Change over time by region
These two figures show the male percentage faceted by region and time range. The figure on the right also shows it by country; darker blue means less %men=more %women.
Biographical items gender by country
This figure shows the percentage of male biographical items by country, for countries with >= 30 items; blue=more male, red=more female. At a glance, one can see the male-dominated countries in Africa and South America, as well as the South-East Asian countries (which @notconfusing mostly calls “Confucian”, which I find confusing) with a high female percentage. “The West” appears to be stuck somewhere in the middle.
Number of articles per gender
This table shows the number of sitelinks (that is, Wikipedia articles, mostly) by gender. Interestingly, there are slightly more articles about women than men, though women have more items without sitelinks, and less images. This might be due to historical factors; there would be less images (remember, paintings cost serious money!) of women than men from before, say, 1900. Also, items about women are often created for “structural need”; the father and the husband both have an article, but to connect them, a new item about the daughter/wife is created, without sitelinks.
|Total items with sitelinks||1,973,773||367,194|
|Single sitelink||(~63.1%) 1,245,727||(~62.3%) 228,619|
|Mean sitelinks per item||2.48||2.55|
|Items without sitelinks||(~1.2%) 23,600||(~1.5%) 5,454|
|Items with images||(~9%) 177,993||(~10.7%) 39,287|
Size of biographical articles by language
For each wiki with at least 100 biographical articles, this figure shows the size (in bytes) of the article. A few “high-size” wikis were removed from this figure; they appear to make heavy use of unicode, thus increasing the byte size massively, though they roughly adhere to the same “shape”. Each dot represents a wiki; the dot size increases with the number of biographical items on the wiki. The X axis shows the mean bytes per male, the Y axis the mean bytes per female article. Wikis above the line have more bytes per women! The linear fit is surprisingly good (Pearson 0.9955423). According to the distance to the line, Mirandese Wikipedia is the most sexist one biased towards men, whereas Tamil Wikipedia is the most sexist one biased towards women 🙂
A quick comparison between biographical items that have both a birth date and an ODNB or VIAF identifier. It seems ODNB (>85% of ODNB entries have a Wikidata item!) is more sexist than VIAF, which is more sexist than the Wikidata per-country mean!
|External catalog||Wikidata items||Overall male %|
And as a plot, by time range:
This would be “Discussion&Conclusion” in a proper publication, but as this is just a blog post…
Strong gender bias towards men exists in the number of biographical items on Wikipedia and Wikidata, however, this bias appears to be to a large degree due to historical and/or cultural bias, rather than generated by Wikimedians. Since our projects are not primary sources, we are restricted to material gathered by others, and so reflect their consistent bias. All the above data points to less bias towards men over time, and in Asian and (to a degree) Western cultures, a trend which is mirrored in other sources.

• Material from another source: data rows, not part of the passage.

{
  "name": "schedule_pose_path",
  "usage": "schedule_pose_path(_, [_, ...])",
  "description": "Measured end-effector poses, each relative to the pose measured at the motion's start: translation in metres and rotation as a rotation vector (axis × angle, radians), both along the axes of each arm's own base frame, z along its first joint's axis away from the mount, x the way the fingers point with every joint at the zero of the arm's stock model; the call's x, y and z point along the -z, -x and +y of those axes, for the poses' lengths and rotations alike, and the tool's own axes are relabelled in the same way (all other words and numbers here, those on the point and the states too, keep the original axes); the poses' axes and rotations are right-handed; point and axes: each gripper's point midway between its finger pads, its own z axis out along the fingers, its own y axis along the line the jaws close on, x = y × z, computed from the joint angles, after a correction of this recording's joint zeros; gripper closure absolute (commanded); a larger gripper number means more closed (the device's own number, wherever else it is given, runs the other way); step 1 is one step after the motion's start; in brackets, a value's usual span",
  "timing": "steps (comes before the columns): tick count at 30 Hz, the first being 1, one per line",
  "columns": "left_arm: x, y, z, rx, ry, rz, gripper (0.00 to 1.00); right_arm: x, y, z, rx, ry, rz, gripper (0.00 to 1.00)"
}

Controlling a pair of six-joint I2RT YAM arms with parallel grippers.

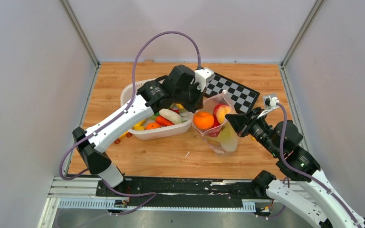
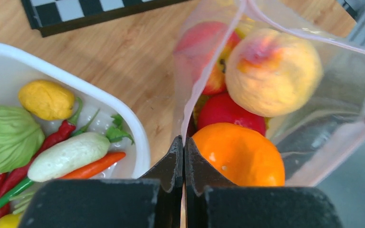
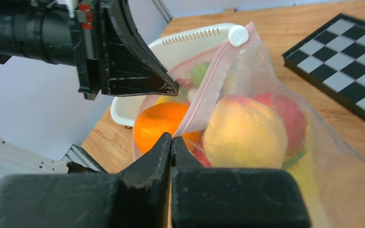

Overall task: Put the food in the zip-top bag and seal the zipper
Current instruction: Adjust the zipper food storage bag at the center of the board.

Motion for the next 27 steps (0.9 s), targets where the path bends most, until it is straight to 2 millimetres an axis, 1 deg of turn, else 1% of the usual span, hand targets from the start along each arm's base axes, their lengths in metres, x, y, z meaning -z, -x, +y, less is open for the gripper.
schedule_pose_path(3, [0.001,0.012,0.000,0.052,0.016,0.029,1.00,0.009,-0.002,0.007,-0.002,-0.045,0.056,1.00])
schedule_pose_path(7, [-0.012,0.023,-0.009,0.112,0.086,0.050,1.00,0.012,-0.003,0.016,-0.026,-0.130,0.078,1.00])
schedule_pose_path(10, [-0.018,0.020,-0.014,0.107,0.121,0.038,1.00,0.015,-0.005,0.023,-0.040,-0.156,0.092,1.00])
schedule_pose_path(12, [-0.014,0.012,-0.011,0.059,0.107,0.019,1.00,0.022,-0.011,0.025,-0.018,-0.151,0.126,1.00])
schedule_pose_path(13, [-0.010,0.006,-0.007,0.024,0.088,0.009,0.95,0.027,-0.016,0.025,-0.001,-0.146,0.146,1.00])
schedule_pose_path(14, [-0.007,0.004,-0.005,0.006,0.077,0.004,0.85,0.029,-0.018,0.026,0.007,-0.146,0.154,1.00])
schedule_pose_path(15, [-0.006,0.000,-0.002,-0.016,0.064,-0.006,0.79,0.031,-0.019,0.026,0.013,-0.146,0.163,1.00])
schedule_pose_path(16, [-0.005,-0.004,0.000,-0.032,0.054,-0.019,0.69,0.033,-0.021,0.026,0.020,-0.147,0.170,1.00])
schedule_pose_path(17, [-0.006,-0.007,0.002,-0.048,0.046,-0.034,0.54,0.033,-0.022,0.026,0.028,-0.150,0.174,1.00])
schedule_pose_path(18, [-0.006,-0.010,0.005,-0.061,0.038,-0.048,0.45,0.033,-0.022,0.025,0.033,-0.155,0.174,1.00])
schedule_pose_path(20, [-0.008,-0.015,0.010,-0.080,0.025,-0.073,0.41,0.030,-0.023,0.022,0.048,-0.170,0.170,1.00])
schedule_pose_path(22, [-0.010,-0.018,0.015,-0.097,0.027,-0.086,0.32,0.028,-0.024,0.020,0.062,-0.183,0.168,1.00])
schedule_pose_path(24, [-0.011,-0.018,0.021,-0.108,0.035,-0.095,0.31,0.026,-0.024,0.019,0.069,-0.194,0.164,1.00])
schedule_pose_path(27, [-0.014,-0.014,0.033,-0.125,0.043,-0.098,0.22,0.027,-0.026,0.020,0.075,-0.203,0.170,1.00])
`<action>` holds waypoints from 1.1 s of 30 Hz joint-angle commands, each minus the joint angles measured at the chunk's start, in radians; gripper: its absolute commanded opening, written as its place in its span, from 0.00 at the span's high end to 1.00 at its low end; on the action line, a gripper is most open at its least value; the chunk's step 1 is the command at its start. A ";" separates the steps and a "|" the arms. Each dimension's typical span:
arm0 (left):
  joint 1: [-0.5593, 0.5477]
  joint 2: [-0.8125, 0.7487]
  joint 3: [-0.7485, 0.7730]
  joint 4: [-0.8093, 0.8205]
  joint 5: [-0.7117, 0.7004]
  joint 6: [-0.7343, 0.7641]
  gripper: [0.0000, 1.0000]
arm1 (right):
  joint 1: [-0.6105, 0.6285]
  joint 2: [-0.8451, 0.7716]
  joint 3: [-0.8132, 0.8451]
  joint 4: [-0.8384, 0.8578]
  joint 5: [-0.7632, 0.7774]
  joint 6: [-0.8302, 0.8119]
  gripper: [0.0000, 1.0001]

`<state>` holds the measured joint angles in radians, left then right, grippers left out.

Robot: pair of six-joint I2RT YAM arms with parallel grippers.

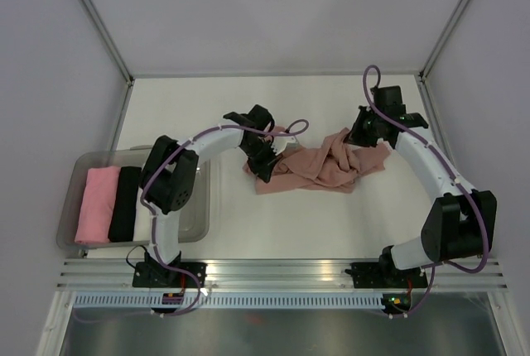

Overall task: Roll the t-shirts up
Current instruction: Flatten the tshirt

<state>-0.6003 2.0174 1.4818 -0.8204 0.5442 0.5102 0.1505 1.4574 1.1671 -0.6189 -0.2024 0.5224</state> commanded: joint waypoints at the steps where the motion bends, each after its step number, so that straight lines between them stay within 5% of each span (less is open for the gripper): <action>1: 0.017 -0.133 0.014 -0.011 -0.073 -0.009 0.98 | -0.058 -0.003 0.121 -0.025 0.041 -0.031 1.00; 8: 0.212 -0.284 0.349 -0.010 -0.265 -0.018 0.98 | -0.276 0.063 0.499 -0.079 0.054 -0.058 1.00; 12: 0.260 -0.258 0.659 -0.010 -0.343 -0.012 0.98 | -0.296 0.164 0.767 -0.131 0.051 -0.030 1.00; 17: 0.277 -0.304 0.778 0.003 -0.438 0.053 0.98 | -0.330 0.158 0.921 -0.140 0.061 -0.012 1.00; 22: 0.319 -0.384 0.674 -0.035 -0.461 0.089 0.98 | -0.351 -0.009 0.758 -0.157 0.119 -0.067 1.00; 27: 0.318 -0.518 0.340 -0.080 -0.399 0.082 0.98 | -0.353 -0.239 0.369 -0.159 0.138 -0.048 1.00; 33: 0.315 -0.530 -0.007 -0.033 -0.238 0.025 0.98 | -0.351 -0.313 0.007 -0.065 0.118 -0.003 0.99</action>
<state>-0.2832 1.4857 1.5738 -0.8581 0.1936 0.5621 -0.1986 1.1275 1.2709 -0.7635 -0.0887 0.4831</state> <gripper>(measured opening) 0.027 0.007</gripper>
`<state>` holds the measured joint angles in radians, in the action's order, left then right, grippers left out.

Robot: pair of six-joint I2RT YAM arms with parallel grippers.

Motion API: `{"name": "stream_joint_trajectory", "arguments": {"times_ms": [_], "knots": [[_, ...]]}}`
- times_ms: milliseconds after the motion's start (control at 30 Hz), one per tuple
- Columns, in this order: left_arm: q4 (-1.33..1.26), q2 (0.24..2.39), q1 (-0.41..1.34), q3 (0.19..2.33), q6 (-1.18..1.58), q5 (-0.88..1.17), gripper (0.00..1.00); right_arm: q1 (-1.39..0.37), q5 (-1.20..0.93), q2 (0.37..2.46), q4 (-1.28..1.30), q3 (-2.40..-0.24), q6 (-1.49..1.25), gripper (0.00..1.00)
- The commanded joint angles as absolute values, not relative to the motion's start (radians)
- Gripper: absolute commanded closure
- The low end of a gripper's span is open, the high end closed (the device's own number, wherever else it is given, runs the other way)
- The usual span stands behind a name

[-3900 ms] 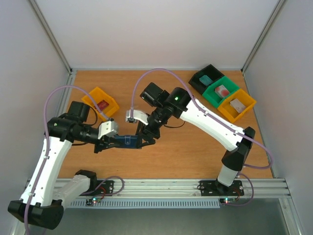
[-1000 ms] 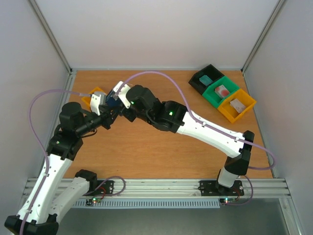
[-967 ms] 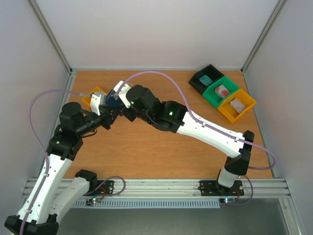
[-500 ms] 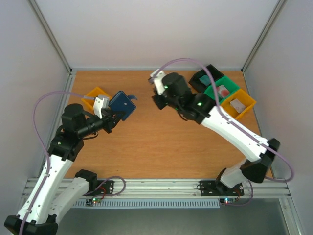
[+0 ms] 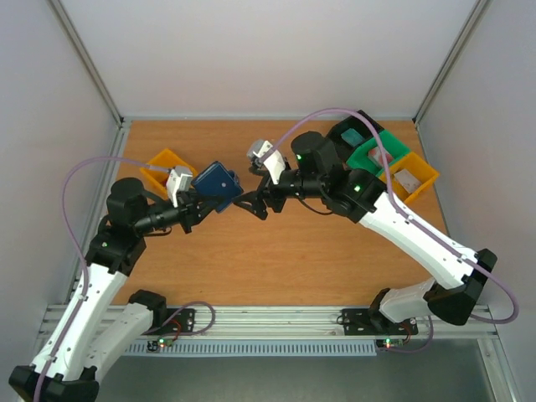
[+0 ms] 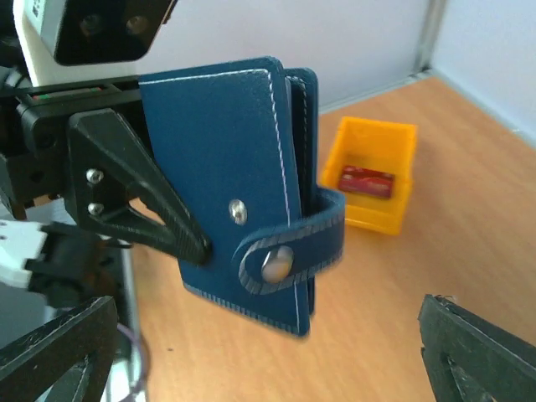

It also shows that we have comparable numbers of articles about men and women, and comparable article sizes on Wikipedia, though the latter depends on the language to some degree; all Wikipedias with over 100.000 biographical items are on the “female side” of the article size distribution (data not shown, though it can be glimpsed in the article size plot), which would indicate to me that, given enough eyeballs, gender bias becomes less of an issue on Wikipedia and Wikidata.